As operators embrace multi-cloud and cloud-native architectures, cloud-native function validation is proving to be a continuous requirement
As operators have migrated to multi-cloud, the reliability of network functions has become a new cause of worry. Many experience container failures, jitters and latency, and resource constraints settling into this new cloud-native base.
The failures have a specific cause: unfamiliarity with new container-based technologies. The previous architecture featured monolithic applications, whereas the new cloud-native functions (CNFs) are built on cloud-native principles. As a result, this new infrastructure is less predictable, which often makes it less reliable.
The problem arises from a multi-vendor model which on one hand provides freedom from vendor lock-ins and offers lucrative cost savings, but on the other hand, introduces a new level of complexity.
“The fundamental difference is [operators] are still getting the cloud-native functions from their [previous] vendor, but they’re getting the cloud from a different vendor, and usually getting the hardware from even a different vendor. What that means is now operators themselves assume the responsibility of systems integration,” said Bill Clark, principal product manager, 5G Cloud-native Deployment Validation at Spirent.
But few prepare for failures moving into a platform that is famous for performance and resiliency, an oversight that has a high cost.
“In this new world, there’re things like pods and nodes and containers. None of those things ever existed before Kubernetes and cloud native…They have to be very conscious about what if something fails in the middle of the cloud,” Clark cautioned.
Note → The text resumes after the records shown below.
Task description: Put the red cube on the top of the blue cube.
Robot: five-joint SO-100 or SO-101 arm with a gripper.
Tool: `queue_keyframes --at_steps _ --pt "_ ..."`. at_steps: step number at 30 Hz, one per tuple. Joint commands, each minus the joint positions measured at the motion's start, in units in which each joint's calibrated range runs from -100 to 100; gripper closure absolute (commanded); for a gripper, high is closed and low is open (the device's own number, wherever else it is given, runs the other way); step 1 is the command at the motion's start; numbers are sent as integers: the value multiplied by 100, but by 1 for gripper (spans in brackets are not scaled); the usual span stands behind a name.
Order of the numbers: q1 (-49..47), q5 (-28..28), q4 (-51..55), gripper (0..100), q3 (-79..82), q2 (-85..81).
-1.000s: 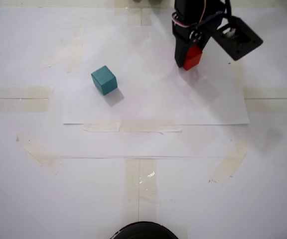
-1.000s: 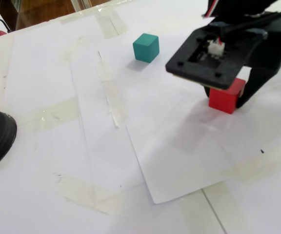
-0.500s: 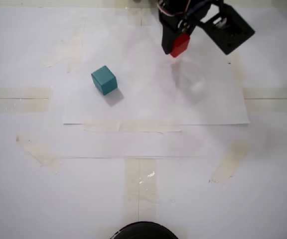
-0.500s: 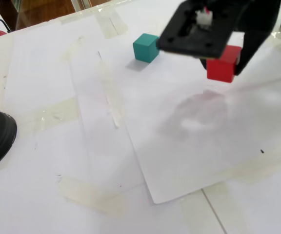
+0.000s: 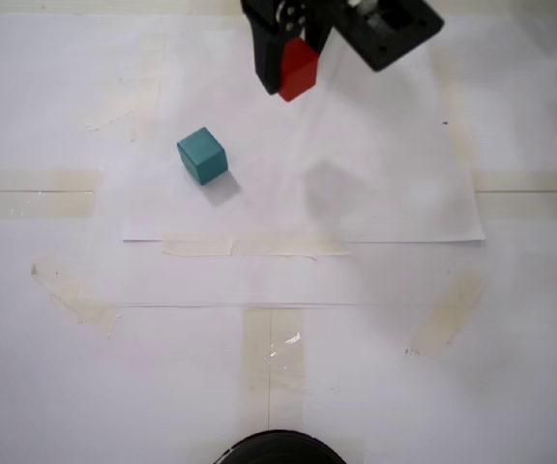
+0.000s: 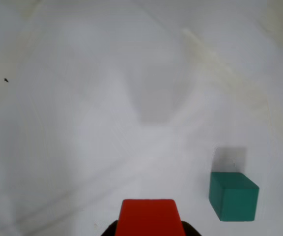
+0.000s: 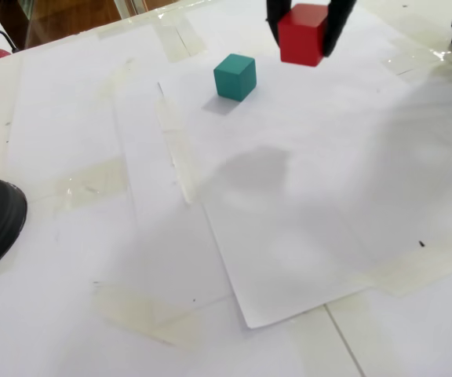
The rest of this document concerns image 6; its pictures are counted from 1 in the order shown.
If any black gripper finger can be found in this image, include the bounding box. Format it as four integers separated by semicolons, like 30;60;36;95
180;220;202;236
101;220;119;236

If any red cube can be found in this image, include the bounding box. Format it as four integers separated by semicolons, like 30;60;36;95
115;199;185;236

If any teal blue cube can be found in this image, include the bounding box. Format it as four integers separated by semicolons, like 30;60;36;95
208;172;260;222

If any white paper sheet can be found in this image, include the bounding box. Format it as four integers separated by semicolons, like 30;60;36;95
0;0;283;236

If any beige masking tape strip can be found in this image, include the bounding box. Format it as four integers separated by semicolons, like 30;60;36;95
180;27;269;113

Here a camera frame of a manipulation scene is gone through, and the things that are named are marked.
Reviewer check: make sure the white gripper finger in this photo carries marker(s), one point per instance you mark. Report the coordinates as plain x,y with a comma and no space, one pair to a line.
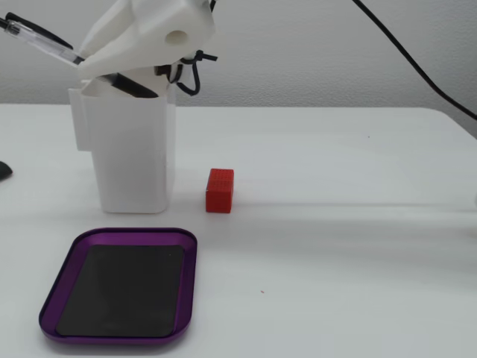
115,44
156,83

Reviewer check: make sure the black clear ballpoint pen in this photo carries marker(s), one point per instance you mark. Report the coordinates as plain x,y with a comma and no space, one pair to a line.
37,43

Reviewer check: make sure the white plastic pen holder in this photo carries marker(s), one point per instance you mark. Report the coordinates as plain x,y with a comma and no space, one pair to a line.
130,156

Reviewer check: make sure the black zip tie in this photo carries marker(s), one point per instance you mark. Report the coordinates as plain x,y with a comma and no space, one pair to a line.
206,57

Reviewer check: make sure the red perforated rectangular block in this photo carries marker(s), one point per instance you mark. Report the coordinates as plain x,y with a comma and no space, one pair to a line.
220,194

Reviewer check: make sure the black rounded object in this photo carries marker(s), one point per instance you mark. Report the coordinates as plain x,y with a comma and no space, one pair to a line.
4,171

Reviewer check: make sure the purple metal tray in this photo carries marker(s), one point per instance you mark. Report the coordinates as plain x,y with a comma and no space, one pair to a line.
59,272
When a CNF failure happens in this new stack, identifying the source isn’t easy. So to get around the problem, CNF validation is introduced as an essential business strategy. Validating CNF resiliency ensures that they behave as expected when pushed into production in a public cloud environment. More importantly, it provides answers to critical questions like whether the cloud provider can meet the CNF’s performance demands in a way that meets service-level agreements (SLAs), and what must be done to resolve it, if it does not.
In order to avoid service degradation and costly outages, providers recommend lab and pre-production testing. This involves proactive and continuous validation of CNFs against all the real failure scenarios, whether that’s failure at the container, pod or node level, latency and packet loss issues, or resource constraints.
These scenarios are simulated in a safe lab environment to test CNFs’ ability to come back from a failure and resume service. The tests offer visibility into key fault indicators that point to hidden risks of failure, as well as verify redundancy, failover, and policy responses to ensure high availability (HA).
Spirent offers a platform-agnostic solution that performs CNF validation right out-of-box. Spirent positions the solution as a more affordable alternative to open-source testing tools. Clark described it as “something that hasn’t really existed before”. In practice, this allows CNF validation to move from a one-time thing to an ongoing exercise.